Einige Organisationen stellen nun erstmals ihre Arbeit ganz ein. USAID, die US-amerikanische Agentur für internationale Entwicklung, muss ihre Präsenz in Russland aufgeben. USAID war nach dem Ende der Sowjetunion nach Moskau gekommen und hatte fast drei Milliarden Dollar in Gesundheits- und Umweltprogramme investiert sowie Projekte im Bereich Zivilgesellschaft und Menschenrechte angeboten. Dies sieht der Kreml fortan als politische Einmischung an. Auch der Protest der Umwelt-NGOGreenpeace, deren Aktivisten eine russische Ölplattform besteigen, um dort gegen die Ölförderung ein Protestbanner zu enthüllen, wird als Einmischung und Angriff verstanden: Die Arktis sei ein unveräußerbarer Teil der Russischen Föderation und seit Jahrhunderten unter russischer Souveränität. Die Crew des Greenpeace-Schiffes Arctic Sunrise wird verhaftet, zuerst wegen «Piraterie» angeklagt, dann wegen «Hooliganismus» und erst nach Monaten des internationalen Drucks auf Moskau freigelassen.
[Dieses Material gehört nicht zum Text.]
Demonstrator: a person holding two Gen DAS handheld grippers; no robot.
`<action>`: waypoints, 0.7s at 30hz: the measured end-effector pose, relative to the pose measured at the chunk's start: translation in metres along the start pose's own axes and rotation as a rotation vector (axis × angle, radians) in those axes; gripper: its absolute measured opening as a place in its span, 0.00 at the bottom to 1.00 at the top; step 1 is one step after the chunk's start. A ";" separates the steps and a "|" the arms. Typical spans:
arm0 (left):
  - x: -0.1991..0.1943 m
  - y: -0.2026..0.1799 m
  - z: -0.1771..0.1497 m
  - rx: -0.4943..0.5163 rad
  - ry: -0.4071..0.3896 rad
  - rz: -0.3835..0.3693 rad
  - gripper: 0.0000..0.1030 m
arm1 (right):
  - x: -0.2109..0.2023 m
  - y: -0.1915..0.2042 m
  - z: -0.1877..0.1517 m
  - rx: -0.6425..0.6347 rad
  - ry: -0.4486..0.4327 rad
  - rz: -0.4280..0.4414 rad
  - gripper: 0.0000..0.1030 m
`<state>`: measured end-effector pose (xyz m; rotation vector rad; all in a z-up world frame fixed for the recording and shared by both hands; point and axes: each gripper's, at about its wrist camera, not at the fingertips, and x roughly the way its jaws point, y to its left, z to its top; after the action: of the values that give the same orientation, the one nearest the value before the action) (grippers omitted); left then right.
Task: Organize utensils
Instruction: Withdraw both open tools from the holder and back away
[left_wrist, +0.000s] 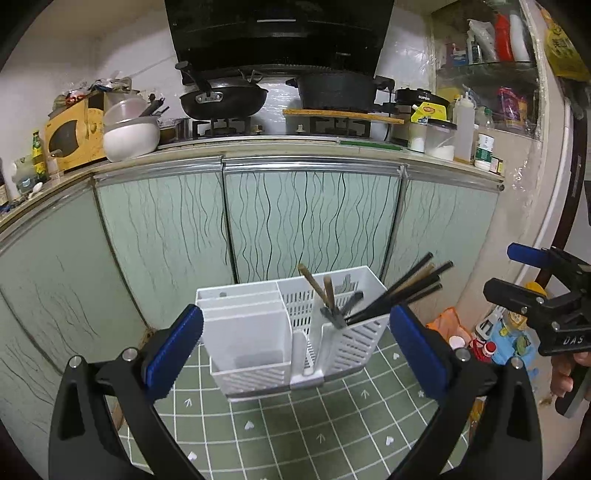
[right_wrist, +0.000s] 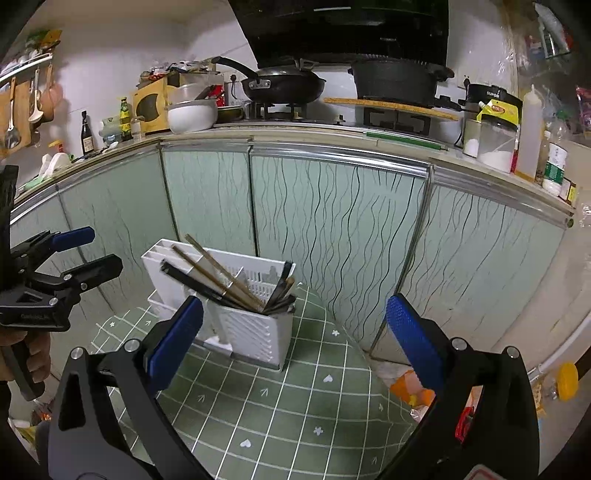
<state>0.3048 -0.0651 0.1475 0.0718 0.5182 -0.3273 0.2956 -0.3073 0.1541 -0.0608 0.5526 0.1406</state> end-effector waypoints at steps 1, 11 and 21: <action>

Wenige Tage nach dem Agentengesetz weitet ein neues Gesetz den Begriff «Hochverrat» aus. Kontakte zu ausländischen Organisationen können demnach als Spionage oder Landesverrat strafbar sein. Der russische Inlandsgeheimdienst FSB hat das Gesetz vorgeschlagen, weil ausländische Geheimdienste oppositionelle oder internationale Organisationen nutzen würden, um Russlands innerer und äußerer Sicherheit zu schaden. Verrat kann sich nun auf jedes Verhalten beziehen, das Geheimdienste, Staatsanwälte oder Richter als Unterminieren der Verfassung und Souveränität Russlands betrachten.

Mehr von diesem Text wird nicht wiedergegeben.